The ongoing conflict involving Iran has intensified one of the most severe crises in air travel in recent years. On Tuesday, Qantas Airways highlighted escalating expenses, Lufthansa warned of potential aircraft groundings, and Virgin Atlantic signaled an impending fuel supply shortage as the war disrupts jet fuel availability.
Disruptions to traditional flight paths between Asia and Europe, which typically rely on Gulf hubs, have compounded the problem. Jet fuel prices have doubled, and supply shortages are severely impacting airlines worldwide. Since the U.S.-Israeli strikes on Iran commenced on February 28, carriers have responded by increasing ticket prices, imposing fuel surcharges, and reducing flight routes.
In a notable move to conserve cash amid volatile fuel costs, Qantas postponed a planned share buyback, becoming one of the first major airlines to delay shareholder returns due to these pressures. Meanwhile, Lufthansa CEO Carsten Spohr cautioned that jet fuel shortages will persist throughout the year, driving costs higher. Speaking to a German publication, Spohr noted that while Lufthansa has not yet grounded planes, doing so may become unavoidable as kerosene supplies are already critically low at certain airports, especially in Asia.
In South Korea, budget airline T’way Air is preparing to furlough some cabin crew without pay during May and June, marking one of the earliest staffing reductions in the sector. Although a recent two-week ceasefire has offered limited respite, the Strait of Hormuz remains closed, cutting off about 20% of global oil and liquefied natural gas supplies. Additionally, damaged refineries require time to resume full operations.
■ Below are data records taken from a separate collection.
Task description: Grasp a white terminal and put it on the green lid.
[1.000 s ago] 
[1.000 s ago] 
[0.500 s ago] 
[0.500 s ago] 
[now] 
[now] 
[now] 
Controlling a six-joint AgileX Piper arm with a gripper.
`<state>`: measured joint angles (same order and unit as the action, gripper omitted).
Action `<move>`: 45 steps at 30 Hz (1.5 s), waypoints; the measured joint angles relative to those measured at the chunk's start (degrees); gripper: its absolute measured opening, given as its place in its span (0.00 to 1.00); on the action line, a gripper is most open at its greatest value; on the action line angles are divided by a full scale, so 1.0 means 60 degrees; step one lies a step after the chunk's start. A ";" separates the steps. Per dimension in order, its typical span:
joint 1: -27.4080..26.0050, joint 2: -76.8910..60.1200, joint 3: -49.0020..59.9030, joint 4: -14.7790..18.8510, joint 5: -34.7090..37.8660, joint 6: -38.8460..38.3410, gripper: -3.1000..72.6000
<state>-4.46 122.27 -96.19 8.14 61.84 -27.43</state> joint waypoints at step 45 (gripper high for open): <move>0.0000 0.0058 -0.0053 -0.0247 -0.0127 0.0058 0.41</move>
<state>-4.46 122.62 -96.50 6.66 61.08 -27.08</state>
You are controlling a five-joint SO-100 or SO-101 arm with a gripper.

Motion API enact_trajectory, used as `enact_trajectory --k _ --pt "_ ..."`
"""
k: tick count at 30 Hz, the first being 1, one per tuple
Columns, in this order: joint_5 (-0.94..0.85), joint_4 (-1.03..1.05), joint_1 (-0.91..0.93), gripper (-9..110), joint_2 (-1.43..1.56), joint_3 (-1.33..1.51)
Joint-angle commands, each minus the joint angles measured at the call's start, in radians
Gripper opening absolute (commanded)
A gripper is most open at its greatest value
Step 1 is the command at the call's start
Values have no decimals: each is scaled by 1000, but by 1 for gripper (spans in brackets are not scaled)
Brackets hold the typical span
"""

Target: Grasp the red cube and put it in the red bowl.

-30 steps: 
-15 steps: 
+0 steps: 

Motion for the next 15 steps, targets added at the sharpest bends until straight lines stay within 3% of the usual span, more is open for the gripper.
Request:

UBS analyst Jarrod Castle emphasized ongoing concerns about jet kerosene availability and price hikes, noting that December futures prices remain over 50% higher year-on-year. Fuel costs, which typically represent the second-largest expense for airlines after labor, now account for roughly 27% of operating costs. The surge in jet fuel prices has far outpaced the approximately 50% increase in crude oil prices seen before the ceasefire.
This turmoil is expected to accelerate industry consolidation, with stronger airlines potentially absorbing weaker competitors. Notably, United Airlines CEO Scott Kirby reportedly proposed a merger with American Airlines shortly before the U.S.-Israeli strikes began.
Flight capacity, particularly from the Middle East and into Europe, has contracted significantly and is unlikely to return to pre-conflict levels in the near future. Virgin Atlantic CEO Corneel Koster revealed the airline has secured jet fuel supplies for about six weeks, after which the situation could worsen. European carriers have called on Brussels to implement emergency measures, including EU-wide kerosene procurement, a temporary halt to the aviation carbon market, and the removal of certain aviation taxes to mitigate the crisis.
Airports Council International Europe recently warned that Europe could face a systemic jet fuel shortage within three weeks. Several airlines, including SAS, remain unhedged against fuel price spikes, leaving them vulnerable. Delta Air Lines disclosed that its jet fuel expenses for the current quarter will be approximately $2 billion higher than the previous year.
Although Qantas has hedged much of its crude oil exposure, it remains significantly affected by the widening jet fuel price gap. To manage rising costs, the airline is increasing fares, focusing on more profitable routes such as Europe where demand remains strong, and reducing domestic capacity by about 5 percentage points in the June quarter.
Lufthansa is also benefiting from record revenues on Asian routes, which help offset soaring kerosene expenses. Nevertheless, the airline has prepared contingency plans that include reducing capacity by 2.5% to 5% and grounding 20 to 40 older, less fuel-efficient aircraft slated for early retirement.